Activity
Check each line of the material for "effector" and report how many lines have it, with nothing added.
=== Section Start ===
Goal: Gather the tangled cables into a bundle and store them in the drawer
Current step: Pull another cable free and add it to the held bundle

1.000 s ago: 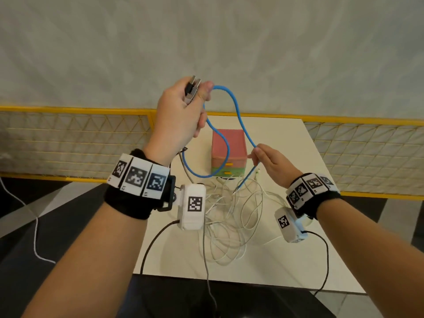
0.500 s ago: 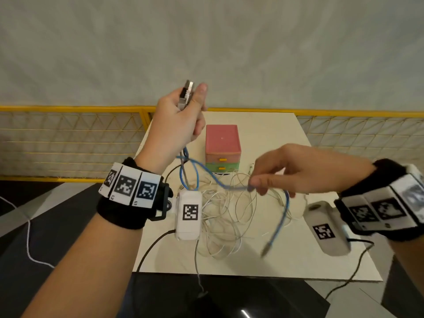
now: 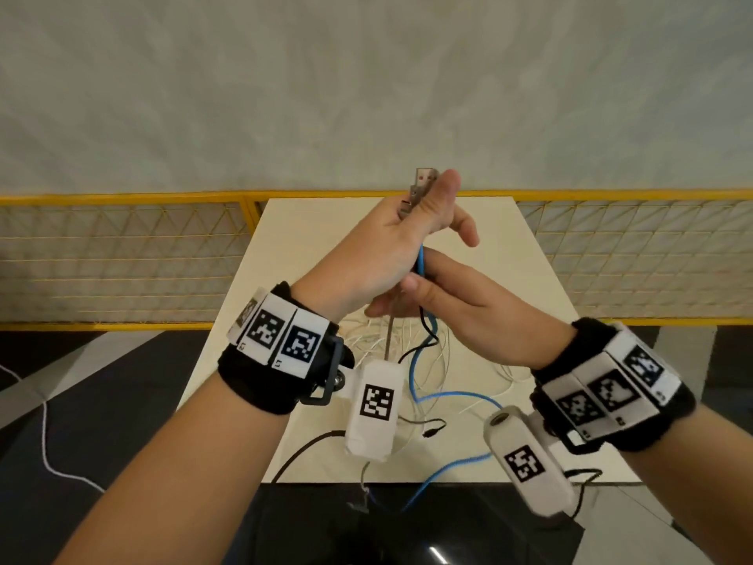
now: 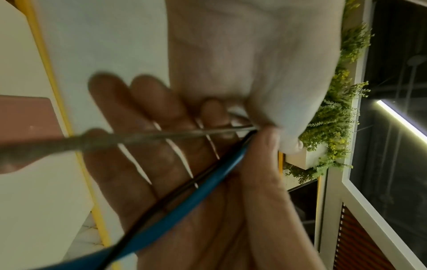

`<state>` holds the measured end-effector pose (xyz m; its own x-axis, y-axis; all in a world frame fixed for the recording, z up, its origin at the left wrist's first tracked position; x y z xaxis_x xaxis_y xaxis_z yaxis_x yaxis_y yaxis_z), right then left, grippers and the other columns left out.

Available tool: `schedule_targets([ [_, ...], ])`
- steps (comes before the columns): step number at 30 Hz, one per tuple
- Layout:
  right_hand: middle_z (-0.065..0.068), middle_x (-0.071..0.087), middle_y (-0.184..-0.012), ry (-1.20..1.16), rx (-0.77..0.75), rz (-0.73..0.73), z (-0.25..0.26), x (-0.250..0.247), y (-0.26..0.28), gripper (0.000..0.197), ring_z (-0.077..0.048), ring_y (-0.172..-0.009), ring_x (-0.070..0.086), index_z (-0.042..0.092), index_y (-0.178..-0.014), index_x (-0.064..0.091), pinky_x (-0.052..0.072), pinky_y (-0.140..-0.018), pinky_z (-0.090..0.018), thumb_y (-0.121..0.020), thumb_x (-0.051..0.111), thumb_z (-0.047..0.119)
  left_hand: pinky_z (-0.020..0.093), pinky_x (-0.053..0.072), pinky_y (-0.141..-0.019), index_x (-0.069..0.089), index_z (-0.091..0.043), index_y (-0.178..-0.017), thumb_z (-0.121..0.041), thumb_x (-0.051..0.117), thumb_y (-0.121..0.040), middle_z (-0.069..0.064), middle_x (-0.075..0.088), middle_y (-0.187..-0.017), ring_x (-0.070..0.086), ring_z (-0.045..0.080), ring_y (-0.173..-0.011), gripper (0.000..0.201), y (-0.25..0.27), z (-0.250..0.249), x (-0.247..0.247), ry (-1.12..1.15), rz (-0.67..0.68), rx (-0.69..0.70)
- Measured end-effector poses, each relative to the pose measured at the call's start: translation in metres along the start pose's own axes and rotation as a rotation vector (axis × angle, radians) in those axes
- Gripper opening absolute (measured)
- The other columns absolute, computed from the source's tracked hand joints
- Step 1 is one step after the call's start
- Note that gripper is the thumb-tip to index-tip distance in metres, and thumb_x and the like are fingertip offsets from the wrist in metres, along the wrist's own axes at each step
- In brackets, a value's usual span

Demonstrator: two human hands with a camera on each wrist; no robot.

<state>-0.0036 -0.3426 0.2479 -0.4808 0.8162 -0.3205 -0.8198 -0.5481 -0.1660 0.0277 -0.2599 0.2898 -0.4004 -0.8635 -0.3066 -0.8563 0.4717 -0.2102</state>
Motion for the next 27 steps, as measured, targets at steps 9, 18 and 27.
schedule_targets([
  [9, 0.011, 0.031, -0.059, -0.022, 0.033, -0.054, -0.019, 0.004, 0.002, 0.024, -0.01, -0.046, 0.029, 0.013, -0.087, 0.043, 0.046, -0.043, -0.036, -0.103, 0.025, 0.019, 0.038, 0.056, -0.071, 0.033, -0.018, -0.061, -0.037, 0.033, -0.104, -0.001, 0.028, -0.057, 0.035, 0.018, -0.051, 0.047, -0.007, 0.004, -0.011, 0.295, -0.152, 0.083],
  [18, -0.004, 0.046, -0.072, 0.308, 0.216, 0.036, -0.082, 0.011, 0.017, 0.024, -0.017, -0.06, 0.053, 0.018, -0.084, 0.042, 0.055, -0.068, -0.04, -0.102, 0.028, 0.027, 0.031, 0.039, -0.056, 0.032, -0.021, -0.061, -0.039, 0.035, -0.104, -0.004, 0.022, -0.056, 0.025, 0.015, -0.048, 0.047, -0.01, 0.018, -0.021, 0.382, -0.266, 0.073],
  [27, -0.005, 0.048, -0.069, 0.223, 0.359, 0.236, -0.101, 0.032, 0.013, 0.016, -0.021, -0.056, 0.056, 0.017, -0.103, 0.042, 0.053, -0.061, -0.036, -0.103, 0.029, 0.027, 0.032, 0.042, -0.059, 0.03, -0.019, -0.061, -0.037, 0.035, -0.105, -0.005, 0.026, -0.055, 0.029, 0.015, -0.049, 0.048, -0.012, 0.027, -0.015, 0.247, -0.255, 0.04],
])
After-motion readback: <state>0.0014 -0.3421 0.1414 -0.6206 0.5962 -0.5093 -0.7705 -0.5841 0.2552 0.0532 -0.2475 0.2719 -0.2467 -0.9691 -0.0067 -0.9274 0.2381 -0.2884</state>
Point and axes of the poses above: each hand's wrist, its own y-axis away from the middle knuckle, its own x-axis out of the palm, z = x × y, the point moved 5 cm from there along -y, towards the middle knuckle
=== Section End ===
Expected output
2